Our Miyazaki Organic Hojicha Powder checks every one of these boxes. It's JAS Certified Organic, stone-milled to a fine, smooth texture, sourced directly from Miyazaki Prefecture, and packaged in an aluminum-lined washi (traditional Japanese paper) bag. The 100g bag yields approximately 39 teaspoons — enough for over a month of daily lattes.

If you prefer brewing with whole leaves, our Miyazaki Hojicha Loose Leaf offers the same organic quality in traditional leaf form.

Frequently Asked Questions

Is hojicha a green tea?

Yes. Hojicha starts as a green tea (typically bancha or sencha) that is then roasted at high temperatures. The roasting changes the color from green to brown and transforms the flavor from grassy to toasty, but it's still classified as a Japanese green tea because the leaves undergo the same initial steaming process as other Japanese green teas.
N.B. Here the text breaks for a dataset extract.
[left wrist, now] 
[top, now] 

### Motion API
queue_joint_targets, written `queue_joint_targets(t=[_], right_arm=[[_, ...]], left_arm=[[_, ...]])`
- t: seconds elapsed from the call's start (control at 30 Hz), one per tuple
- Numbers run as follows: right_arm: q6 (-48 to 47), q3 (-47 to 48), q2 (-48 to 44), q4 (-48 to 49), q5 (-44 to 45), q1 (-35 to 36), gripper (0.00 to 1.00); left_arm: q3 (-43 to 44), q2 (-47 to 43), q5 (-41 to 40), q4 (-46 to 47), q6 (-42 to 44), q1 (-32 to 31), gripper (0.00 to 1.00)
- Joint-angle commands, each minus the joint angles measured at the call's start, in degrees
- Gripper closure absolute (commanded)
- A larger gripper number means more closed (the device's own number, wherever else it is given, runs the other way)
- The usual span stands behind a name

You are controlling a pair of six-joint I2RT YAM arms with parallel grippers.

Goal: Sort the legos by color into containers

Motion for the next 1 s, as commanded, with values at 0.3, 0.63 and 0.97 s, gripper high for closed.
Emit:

How should I store hojicha powder?

Keep hojicha powder in an airtight, opaque container in a cool, dry cabinet away from direct sunlight and strong odors. For best flavor, consume within 3 months of opening. The powder has a larger surface area than loose leaf, so it oxidizes faster once the bag is opened.

Why does my hojicha powder clump?

Finely stone-milled hojicha powder naturally clumps due to static electricity — this is actually a sign of quality milling. Always sift your powder through a fine-mesh tea strainer before whisking. This takes about 10 seconds and ensures a perfectly smooth, lump-free drink every time.